Urban Air President David VanderGriend called the proposed rule yet another example of the EPA representing petroleum interests over public interest and using its unchecked rulemaking authority to suppress the ethanol industry.
UAI filed extensive comments on the REGS rule when initially introduced by the Obama Administration. In those comments, UAI argued that as of 2017, ethanol was a fuel additive already being utilized in certification. Therefore, the ethanol concentration of market fuel is no longer controlled by the sub-sim law, which only controls fuels and fuel additives that are not substantially similar what’s utilized in the certification of new vehicles. Moreover, higher ethanol blends reduce toxic compounds used to enhance octane and offer substantial savings to consumers at the pump.
“It absolutely defies logic to tell the ethanol industry that this is any kind of growth or stimulus when in fact it would cap growth and limit value,” said VanderGriend.
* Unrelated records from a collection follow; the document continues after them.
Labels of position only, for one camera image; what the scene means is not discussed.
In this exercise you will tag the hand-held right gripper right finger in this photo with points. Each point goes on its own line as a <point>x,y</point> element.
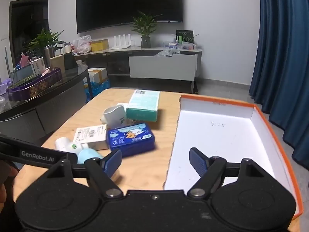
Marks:
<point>196,160</point>

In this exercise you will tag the red white plastic bag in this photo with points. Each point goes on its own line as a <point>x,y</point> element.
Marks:
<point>82,44</point>

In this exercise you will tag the blue plastic bag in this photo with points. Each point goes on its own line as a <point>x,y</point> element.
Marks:
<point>96,89</point>

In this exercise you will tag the small white labelled box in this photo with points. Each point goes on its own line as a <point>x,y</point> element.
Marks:
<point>90,135</point>

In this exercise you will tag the pile of small packets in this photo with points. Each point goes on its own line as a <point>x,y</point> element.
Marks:
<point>179,46</point>

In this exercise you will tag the bamboo plant in glass vase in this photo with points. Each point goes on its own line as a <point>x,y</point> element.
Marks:
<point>144,29</point>

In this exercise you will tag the yellow box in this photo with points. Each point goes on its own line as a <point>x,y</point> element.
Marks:
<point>99,45</point>

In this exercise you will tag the person's left hand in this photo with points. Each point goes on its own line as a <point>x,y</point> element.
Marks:
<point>6,176</point>

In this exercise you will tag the green leafy plant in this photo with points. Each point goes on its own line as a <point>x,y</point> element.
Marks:
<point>44,38</point>

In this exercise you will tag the white router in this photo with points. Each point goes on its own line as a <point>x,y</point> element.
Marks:
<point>123,40</point>

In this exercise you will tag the blue curtain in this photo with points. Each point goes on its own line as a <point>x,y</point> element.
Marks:
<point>282,53</point>

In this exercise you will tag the purple patterned tin box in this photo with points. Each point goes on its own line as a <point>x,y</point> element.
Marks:
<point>33,87</point>

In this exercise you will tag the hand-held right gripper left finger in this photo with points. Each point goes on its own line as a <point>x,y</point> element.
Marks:
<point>114,160</point>

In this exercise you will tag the blue cartoon tin case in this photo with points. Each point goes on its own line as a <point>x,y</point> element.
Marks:
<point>131,137</point>

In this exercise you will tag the dark curved counter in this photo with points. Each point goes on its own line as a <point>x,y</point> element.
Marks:
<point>48,94</point>

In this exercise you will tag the grey tv cabinet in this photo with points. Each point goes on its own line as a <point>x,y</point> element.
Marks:
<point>161,65</point>

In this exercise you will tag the white printed box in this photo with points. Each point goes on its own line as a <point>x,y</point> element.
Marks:
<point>38,66</point>

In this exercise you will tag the white cup with green leaf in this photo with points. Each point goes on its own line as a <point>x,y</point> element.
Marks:
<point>114,117</point>

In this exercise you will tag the white taped cardboard box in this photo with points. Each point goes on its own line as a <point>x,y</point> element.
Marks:
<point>97,74</point>

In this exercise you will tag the orange white cardboard box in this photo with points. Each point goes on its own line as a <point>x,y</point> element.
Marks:
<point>217,135</point>

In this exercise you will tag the beige box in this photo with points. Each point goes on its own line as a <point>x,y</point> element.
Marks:
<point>57,64</point>

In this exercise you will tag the green black box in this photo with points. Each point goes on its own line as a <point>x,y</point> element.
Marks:
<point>184,36</point>

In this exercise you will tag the light blue round object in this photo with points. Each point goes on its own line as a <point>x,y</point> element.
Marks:
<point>88,155</point>

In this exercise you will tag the white plug-in device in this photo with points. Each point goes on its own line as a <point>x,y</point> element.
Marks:
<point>64,143</point>

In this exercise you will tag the wall television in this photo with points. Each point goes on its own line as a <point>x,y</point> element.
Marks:
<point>128,3</point>

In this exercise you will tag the teal cardboard box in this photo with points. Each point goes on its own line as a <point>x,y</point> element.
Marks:
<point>143,102</point>
At a time when the auto industry is supporting higher blends to provide them with much needed octane, and our own Department of Energy and National Labs have endorsed blends from 20-40%, this is nothing more than a market guarantee and giveaway to the petroleum industry.”
UAI and others note that EPA’s smokescreen of claiming this will facilitate the Flex Fuel Vehicle market is adding insult to injury. VanderGriend went on to point out that EPA has effectively killed the FFV market by phasing out incentives to automakers that they used to offset EPA certification requirements.
“We do not need FFVs to utilize higher blends of ethanol. We are demonstrating higher blends all over the country and another EPA fallacy is to suggest the burden of proof is on the ethanol industry to show these fuels do not increase emissions when they have no basis to suggest they do,” said VanderGriend.
“If this Administration considers itself a friend to domestically produced biofuels, I would hate to see what an enemy looks like. This was an Obama proposal, that in and of itself should have been cause for scrapping it. But somehow EPA found the time to send off for review this ill-advised rule and yet have not addressed the critical RVP issue.”
UAI, the Clean Fuels Development Coalition, the National Farmers Union, and several other groups were on the comments to EPA when the rule was first introduced and will consider a legal challenge if finalized.